Debout ? Je ne pense pas pouvoir rester debout encore longtemps, car je crois que je suis sur le point de m'évanouir.

Ce sont les tout premiers mots qu'il m'adresse. Enfin, les deuxièmes en fait...

Ses premiers mots étaient « Je n'aurais jamais pensé te voir dans cette position », ce jour terrible où j'ai atterri dans son entrejambe.

« Celeste ? Est-ce que... tu te souviens de moi ? » Il s'approche d'un pas hésitant.

Si je me souviens de toi ?
Hahaha. Je ne pourrais pas t'oublier, même si j'essayais. Crois-moi, Jace Makenzie, tu es inoubliable. Mais je ne te le dirai jamais.
« Euh, oui... Jace. Jace Makenzie », dis-je timidement.

« Oui », dit Jace avec un large sourire.

Mon Dieu, ce sourire.
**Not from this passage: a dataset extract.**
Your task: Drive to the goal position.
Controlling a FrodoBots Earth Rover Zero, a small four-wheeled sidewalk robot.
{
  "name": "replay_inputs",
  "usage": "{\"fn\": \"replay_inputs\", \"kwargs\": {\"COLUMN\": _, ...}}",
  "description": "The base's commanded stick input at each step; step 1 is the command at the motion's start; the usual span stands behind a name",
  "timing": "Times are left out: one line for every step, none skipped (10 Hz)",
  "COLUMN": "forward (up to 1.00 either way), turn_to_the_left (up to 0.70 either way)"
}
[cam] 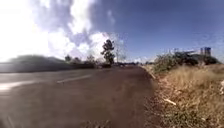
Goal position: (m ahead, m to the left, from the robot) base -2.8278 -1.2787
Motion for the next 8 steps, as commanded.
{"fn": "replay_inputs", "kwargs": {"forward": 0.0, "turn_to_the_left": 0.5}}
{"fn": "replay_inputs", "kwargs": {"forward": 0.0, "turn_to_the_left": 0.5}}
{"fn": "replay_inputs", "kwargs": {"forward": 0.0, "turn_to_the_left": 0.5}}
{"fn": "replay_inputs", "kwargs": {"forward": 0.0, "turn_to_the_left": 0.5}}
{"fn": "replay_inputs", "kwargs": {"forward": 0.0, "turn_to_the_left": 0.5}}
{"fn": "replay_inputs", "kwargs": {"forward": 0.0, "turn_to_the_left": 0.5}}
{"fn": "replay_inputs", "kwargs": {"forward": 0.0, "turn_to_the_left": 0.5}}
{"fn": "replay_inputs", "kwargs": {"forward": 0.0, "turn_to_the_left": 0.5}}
Les souvenirs, les rêves, les... CALME-TOI, CELESTE !
« C'est sympa de te revoir... mais qu'est-ce que tu viens faire ici, chez moi ? » demande-t-il, confus.
Oh, mon Dieu. Il pense que tu le suis, Celeste. Explique-toi, meuf.
« Oh, mon Dieu. Je suis désolée. Je, hum, je peux t’expliquer. Eh bien... haha. C'est une drôle d’histoire en fait... »

Je commence à agiter les bras dans tous les sens dans ma tentative idiote d'explication, et je ne parviens pas à avoir l'air normal.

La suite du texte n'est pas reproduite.